The task calls for each line of the records below in which the word "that" appears.

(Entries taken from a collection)

--- START ---

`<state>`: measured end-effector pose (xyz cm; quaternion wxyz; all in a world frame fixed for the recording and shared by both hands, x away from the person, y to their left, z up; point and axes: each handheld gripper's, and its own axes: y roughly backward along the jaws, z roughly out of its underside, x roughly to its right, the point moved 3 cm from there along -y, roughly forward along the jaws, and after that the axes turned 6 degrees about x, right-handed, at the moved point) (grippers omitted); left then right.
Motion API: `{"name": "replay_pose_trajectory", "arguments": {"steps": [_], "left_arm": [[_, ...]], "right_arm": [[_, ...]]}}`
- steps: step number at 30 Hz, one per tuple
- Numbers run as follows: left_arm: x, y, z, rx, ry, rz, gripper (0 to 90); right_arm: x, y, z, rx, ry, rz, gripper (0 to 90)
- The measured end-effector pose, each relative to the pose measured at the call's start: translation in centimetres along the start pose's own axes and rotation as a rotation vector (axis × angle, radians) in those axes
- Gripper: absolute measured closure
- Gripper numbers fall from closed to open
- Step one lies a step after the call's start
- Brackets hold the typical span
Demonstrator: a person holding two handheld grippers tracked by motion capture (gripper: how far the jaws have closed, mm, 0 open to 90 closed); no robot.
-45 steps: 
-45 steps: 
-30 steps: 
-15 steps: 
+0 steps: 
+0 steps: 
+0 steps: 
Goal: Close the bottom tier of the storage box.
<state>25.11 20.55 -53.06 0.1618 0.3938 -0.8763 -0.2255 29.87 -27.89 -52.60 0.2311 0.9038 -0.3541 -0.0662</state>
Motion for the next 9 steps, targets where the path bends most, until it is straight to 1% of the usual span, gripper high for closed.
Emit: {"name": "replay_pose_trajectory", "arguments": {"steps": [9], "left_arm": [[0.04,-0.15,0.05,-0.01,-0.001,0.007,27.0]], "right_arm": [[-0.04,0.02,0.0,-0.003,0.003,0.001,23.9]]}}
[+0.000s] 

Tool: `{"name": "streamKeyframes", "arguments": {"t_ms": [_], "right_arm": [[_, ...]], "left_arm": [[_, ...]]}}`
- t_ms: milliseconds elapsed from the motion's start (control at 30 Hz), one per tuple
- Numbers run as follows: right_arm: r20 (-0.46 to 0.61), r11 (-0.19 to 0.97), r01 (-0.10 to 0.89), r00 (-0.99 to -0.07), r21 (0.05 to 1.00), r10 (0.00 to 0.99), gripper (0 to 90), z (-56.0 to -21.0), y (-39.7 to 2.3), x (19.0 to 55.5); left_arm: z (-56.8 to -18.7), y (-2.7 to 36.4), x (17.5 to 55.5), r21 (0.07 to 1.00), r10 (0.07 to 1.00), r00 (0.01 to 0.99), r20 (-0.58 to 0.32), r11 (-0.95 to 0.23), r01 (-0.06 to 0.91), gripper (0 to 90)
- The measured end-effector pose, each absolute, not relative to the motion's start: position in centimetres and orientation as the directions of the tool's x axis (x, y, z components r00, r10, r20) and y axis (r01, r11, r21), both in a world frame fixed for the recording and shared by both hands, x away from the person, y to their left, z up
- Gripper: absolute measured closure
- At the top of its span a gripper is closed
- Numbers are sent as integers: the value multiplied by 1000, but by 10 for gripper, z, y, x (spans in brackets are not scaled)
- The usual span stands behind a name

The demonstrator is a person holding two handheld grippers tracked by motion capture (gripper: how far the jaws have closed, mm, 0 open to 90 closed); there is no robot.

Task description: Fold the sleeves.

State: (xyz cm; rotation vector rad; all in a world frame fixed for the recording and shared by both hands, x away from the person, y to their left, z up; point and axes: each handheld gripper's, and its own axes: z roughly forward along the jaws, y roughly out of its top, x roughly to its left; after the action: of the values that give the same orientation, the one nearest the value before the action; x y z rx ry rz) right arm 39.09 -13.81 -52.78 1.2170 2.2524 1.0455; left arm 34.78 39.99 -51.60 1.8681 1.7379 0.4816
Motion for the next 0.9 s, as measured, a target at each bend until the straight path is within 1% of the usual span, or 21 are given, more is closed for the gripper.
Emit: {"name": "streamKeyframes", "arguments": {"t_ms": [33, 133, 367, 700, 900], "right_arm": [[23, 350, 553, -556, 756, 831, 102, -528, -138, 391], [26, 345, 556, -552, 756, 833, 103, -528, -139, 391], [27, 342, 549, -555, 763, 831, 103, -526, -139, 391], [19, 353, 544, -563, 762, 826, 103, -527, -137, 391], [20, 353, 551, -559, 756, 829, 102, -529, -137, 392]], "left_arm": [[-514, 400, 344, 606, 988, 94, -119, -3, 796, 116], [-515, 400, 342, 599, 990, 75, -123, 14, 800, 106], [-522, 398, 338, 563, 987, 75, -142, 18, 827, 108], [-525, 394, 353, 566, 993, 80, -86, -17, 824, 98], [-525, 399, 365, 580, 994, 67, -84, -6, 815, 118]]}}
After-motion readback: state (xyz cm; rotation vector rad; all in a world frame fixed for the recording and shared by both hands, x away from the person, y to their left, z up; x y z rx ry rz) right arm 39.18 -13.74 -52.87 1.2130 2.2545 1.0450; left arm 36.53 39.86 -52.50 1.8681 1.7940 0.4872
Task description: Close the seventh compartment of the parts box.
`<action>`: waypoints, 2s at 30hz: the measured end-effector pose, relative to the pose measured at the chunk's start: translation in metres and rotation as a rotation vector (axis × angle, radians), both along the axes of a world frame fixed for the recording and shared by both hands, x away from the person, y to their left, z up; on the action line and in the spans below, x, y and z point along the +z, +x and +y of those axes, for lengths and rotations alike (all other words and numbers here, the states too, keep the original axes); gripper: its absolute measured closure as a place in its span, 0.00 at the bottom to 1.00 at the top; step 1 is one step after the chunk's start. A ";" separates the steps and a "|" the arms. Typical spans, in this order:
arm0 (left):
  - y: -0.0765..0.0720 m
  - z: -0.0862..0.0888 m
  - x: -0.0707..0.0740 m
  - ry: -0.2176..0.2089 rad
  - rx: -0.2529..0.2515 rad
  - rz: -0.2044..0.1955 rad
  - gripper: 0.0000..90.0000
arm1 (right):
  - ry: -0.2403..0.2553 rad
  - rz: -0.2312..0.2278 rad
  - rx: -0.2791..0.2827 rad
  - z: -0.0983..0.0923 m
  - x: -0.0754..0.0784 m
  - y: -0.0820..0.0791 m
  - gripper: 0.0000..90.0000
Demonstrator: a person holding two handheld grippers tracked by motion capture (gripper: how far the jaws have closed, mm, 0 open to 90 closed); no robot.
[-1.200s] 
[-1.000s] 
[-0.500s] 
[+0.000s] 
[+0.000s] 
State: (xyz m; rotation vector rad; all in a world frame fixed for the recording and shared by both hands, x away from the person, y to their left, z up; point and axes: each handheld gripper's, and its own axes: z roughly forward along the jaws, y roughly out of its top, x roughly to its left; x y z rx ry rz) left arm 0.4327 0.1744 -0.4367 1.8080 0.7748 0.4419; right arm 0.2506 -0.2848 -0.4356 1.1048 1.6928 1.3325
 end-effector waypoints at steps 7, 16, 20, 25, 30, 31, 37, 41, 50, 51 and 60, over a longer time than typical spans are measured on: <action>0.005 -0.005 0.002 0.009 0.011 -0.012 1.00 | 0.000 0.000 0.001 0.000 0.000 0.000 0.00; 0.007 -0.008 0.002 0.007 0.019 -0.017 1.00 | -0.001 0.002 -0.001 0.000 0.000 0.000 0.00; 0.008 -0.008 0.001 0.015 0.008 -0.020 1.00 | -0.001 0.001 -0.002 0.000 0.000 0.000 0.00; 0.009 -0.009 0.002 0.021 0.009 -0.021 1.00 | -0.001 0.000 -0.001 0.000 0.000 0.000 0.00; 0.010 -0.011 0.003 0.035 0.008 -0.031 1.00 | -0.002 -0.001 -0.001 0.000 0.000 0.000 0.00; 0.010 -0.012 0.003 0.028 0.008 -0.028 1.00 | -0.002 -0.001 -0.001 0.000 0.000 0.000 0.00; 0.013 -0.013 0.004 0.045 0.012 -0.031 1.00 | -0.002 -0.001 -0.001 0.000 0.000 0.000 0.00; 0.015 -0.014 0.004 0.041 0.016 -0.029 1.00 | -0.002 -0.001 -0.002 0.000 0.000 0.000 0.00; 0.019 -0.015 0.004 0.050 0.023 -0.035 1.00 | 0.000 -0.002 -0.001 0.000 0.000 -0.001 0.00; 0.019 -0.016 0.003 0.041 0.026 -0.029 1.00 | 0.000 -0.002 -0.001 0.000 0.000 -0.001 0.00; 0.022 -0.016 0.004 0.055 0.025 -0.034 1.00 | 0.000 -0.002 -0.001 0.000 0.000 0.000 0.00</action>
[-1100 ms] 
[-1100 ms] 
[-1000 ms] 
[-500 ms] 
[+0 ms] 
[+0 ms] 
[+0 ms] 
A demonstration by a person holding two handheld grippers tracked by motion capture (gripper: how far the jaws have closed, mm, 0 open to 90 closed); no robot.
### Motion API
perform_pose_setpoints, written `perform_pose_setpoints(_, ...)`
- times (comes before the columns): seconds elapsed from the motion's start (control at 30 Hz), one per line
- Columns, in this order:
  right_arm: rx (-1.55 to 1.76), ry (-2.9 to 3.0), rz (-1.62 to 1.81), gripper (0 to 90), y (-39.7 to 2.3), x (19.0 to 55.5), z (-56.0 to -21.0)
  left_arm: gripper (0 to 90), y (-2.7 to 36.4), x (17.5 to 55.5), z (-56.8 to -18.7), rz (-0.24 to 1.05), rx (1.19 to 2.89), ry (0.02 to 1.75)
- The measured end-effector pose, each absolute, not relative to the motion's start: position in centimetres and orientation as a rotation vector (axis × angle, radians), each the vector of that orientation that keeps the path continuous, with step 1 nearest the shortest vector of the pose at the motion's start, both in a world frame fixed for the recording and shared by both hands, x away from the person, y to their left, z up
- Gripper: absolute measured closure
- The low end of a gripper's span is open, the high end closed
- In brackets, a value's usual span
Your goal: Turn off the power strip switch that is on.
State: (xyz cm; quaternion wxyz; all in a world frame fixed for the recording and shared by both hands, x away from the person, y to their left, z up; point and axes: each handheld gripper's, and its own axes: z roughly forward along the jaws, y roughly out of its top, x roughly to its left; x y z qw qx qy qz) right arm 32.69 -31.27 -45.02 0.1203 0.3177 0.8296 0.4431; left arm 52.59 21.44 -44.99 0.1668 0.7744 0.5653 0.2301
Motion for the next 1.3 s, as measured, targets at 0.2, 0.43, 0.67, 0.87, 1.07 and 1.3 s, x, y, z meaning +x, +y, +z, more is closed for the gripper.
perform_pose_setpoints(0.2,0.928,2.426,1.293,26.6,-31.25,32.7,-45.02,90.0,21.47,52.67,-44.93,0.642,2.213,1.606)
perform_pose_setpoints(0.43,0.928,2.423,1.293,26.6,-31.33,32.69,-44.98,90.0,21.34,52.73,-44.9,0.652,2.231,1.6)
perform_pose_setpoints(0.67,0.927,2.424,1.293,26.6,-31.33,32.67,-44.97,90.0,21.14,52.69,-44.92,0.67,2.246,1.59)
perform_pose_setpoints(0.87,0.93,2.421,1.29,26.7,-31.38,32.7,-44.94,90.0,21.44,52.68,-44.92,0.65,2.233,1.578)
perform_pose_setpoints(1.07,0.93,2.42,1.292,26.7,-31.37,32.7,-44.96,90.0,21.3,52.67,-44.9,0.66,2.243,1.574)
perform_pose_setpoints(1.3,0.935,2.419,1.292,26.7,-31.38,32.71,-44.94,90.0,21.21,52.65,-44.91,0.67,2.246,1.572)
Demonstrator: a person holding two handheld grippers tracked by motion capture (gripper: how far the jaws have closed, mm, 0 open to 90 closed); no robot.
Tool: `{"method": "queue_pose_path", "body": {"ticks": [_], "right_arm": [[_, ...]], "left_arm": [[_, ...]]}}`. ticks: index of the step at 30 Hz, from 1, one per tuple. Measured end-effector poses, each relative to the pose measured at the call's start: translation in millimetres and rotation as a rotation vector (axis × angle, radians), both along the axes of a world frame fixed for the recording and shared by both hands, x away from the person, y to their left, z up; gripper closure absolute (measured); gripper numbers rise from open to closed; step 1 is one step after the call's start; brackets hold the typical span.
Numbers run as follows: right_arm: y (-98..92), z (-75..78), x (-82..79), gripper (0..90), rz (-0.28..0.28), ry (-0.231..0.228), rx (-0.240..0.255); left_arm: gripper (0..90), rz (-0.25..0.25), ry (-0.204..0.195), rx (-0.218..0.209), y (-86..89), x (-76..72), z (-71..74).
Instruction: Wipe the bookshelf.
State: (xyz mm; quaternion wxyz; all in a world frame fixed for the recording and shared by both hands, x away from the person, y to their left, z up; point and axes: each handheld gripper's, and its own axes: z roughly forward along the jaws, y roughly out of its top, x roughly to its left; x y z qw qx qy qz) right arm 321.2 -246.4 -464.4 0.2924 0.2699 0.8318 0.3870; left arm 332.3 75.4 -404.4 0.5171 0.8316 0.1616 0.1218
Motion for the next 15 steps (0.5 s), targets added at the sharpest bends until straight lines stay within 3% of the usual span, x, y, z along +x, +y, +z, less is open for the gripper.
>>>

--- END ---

- **Result of the exercise**
`<state>`: measured end-effector pose (xyz cm; quaternion wxyz; all in a world frame fixed for the recording and shared by both hands, x away from the person, y to their left, z up; point and axes: each handheld gripper's, and its own axes: y roughly backward along the jaws, z roughly out of its underside, x roughly to its right, the point moved 3 cm from there along -y, roughly forward along the jaws, and after that the axes turned 6 degrees about x, right-handed, at the moved point) (grippers omitted); left then right.
State: (xyz cm; rotation vector rad; all in a world frame fixed for the recording and shared by both hands, x away from the person, y to their left, z up; point and axes: each handheld gripper's, and its own axes: z roughly forward along the jaws, y roughly out of its top, x roughly to its left; after the action: of the values that give the same orientation, the one nearest the value before the action; x y z rx ry rz) right arm 39.09 -13.81 -52.78 1.2170 2.2524 1.0455; left arm 34.78 39.99 -51.60 1.8681 1.7379 0.4816
- The measured end-effector pose, each absolute, not relative to the motion's start: position in centimetres and orientation as a rotation vector (axis × angle, radians), each the vector of that orientation that keeps the path continuous, with step 1 nearest the shortest vector of the pose at the motion's start, both in a world frame fixed for the recording and shared by both hands, x away from the person, y to their left, z up
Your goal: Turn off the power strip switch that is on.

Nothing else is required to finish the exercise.